This lesson examines polynomials and their graphs, as well as polynomial function applications. Students will: 
- draw polynomial graphs based on the equations.
- apply polynomial functions to solve real-world problems.

- How are relationships expressed mathematically?
- How may data be arranged and portrayed to reveal the link between quantities?
- How are expressions, equations, and inequalities utilized to quantify, solve, model, and/or analyze mathematical problems?
- How can mathematics help us communicate more effectively?
- How may patterns be used to describe mathematical relationships?
- How can we utilize probability and data analysis to make predictions?
- How may detecting repetition or regularity help you solve problems more efficiently?
- How does the type of data effect the display method?
- How can mathematics help to measure, compare, depict, and model numbers?
- What factors determine whether a tool or method is appropriate for a specific task?
- How can we know whether a real-world scenario should be represented as a quadratic, polynomial, or exponential function?
- How would you explain the advantages of using multiple approaches to portray polynomial functions (tables, graphs, equations, and contextual situations)?
 

- Double root: Two distinct roots that are equal; this occurs in a quadratic function when the discriminant (b² – 4ac) is equal to zero. 
- Degree: For a polynomial, the highest power of the variable in the polynomial. 
- Local maximum: For a function, the greatest value of the range between a given interval of the domain. 
- Local minimum: For a function, the least value of the range between a given interval of the domain. 
- Multiplicity: For a polynomial with a factor \((x - a)^n\), the greatest value of n. 
- Triple root: If \((x - a)^n\) is the highest power of (x – a), which is a factor of f(x), then a is a triple root when n = 3.

- poster paper 
- markers 
- copies of the Lesson 3 Exit Ticket (M-A2-3-3_Lesson 3 Exit Ticket and KEY)

- In the Lesson 3 Exit Ticket, students must provide a qualitative assessment of their comprehension of the relationship between the polynomial expression and its functional representation as a graph.
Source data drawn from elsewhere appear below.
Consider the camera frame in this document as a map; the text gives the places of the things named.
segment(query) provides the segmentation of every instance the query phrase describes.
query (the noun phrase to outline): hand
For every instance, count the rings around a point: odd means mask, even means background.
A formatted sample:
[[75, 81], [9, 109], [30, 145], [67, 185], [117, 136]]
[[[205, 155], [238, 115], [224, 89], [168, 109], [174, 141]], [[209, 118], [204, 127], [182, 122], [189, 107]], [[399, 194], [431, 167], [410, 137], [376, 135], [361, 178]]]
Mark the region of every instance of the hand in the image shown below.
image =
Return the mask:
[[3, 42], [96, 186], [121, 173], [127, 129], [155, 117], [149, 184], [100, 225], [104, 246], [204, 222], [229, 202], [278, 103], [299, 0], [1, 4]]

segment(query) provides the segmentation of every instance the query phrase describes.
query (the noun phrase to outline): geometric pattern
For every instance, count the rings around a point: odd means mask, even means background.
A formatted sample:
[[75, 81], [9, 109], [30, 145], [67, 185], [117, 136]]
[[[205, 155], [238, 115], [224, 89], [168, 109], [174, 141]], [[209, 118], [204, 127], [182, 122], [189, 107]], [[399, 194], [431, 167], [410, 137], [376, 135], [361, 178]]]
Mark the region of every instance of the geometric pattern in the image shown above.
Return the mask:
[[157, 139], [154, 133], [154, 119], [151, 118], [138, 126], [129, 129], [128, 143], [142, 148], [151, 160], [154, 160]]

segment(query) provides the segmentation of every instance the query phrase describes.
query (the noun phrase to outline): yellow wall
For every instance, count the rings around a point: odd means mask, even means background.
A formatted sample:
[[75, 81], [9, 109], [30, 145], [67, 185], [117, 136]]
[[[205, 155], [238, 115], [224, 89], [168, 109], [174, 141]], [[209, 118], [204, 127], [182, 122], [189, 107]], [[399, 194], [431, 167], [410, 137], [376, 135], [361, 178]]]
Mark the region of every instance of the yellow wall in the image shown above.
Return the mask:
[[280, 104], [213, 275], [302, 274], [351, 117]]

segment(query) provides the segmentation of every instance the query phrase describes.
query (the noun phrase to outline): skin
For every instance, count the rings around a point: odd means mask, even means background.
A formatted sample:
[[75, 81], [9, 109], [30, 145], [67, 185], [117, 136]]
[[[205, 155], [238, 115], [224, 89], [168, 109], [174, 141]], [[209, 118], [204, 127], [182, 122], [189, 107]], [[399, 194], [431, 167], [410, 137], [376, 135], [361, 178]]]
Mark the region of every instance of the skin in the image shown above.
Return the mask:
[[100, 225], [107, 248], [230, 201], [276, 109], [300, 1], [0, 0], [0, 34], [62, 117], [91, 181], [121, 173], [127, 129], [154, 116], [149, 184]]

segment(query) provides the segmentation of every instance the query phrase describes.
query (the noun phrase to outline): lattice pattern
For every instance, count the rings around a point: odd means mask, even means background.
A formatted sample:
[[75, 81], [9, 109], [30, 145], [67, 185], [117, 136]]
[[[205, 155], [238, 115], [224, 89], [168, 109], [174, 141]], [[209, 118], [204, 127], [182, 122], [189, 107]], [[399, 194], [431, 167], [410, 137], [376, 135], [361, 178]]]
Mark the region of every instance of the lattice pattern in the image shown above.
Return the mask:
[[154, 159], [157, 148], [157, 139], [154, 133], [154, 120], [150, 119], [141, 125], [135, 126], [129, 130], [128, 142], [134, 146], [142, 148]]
The activity demands participants to indicate and identify the key characteristics of a polynomial function, such as its shape, roots, minimum, and maximum.

Active Engagement, Modeling, and Explicit Instruction 
W: This lesson teaches students about the relationship between polynomial expressions and their graphical representations. Students will study and experience translating between polynomial function graphs and polynomial expressions, as well as problem-solving using polynomial functions. 
H: Students are given a medical analogy comparing a fictional medicine to its bloodstream. Students will utilize their knowledge of medications as a model to explore the progression of medication throughout time. 
E: The graph of the polynomial function x² − 4x + 4 shows students both algebraic notation and a two-dimensional representation. The apparent one-root solution, along with its two-form representation, provides students with a practical approach to connect with this abstract idea. 
R: In Activity 5 (pairs and small groups), students create graphs of complicated polynomial functions to identify key ordered pairs, local minima, and maxima. Students must reconsider the relationship between polynomial terms and their behavior. 
E: In Lesson 3 Exit Ticket, students were asked to identify significant graph components to demonstrate their mastery of polynomial functions. Students must demonstrate their understanding of the method by matching the unique roots of each polynomial. 
T: Group and partner work are utilized to foster collaboration among students. The emphasis should be on explaining mathematical ideas using vocabulary phrases that are specific to the subject. Partnering exercises encourage students to reflect on their own grasp of the idea while also evaluating the representations of other students. Student sharing of ideas and insights is an effective technique to boost learning without your assistance. 
Logical/Sequential/Visual Learners: Some students may find it beneficial to see multiple written renditions of the distinct steps in synthetic division. When writing or pointing to terms and operations, use their proper names. 
O: Students' interest is piqued by the opening discussion due to its relevance to their lives. They are interested in a discussion on drugs in math class. You can present more features of polynomial graphs and then have students practice their skills. Students have a better knowledge of polynomial graphs. Finally, the class explores the role of drugs in the bloodstream and their relationship to polynomials. The lesson concludes by asking students to consider other scenarios that could be depicted using polynomial functions. 
After this lesson, students will understand what a polynomial's graph looks like before sketching it and without using a graphing calculator. They will understand that the degree of a polynomial not only indicates the number of roots but also dictates the graph's final behavior (whether it is increasing or decreasing). Students will also comprehend the principles of local minima and maxima, which they will apply to graph polynomials. Polynomial functions are used to simulate revenue, birthrates, manufacturing expenses, and medication in the bloodstream. Students grasp mathematical topics better when they realize how they relate to the actual world. Students will graph polynomial functions without the use of a graphing calculator. They will be able to extract information from polynomial models and apply it to create predictions.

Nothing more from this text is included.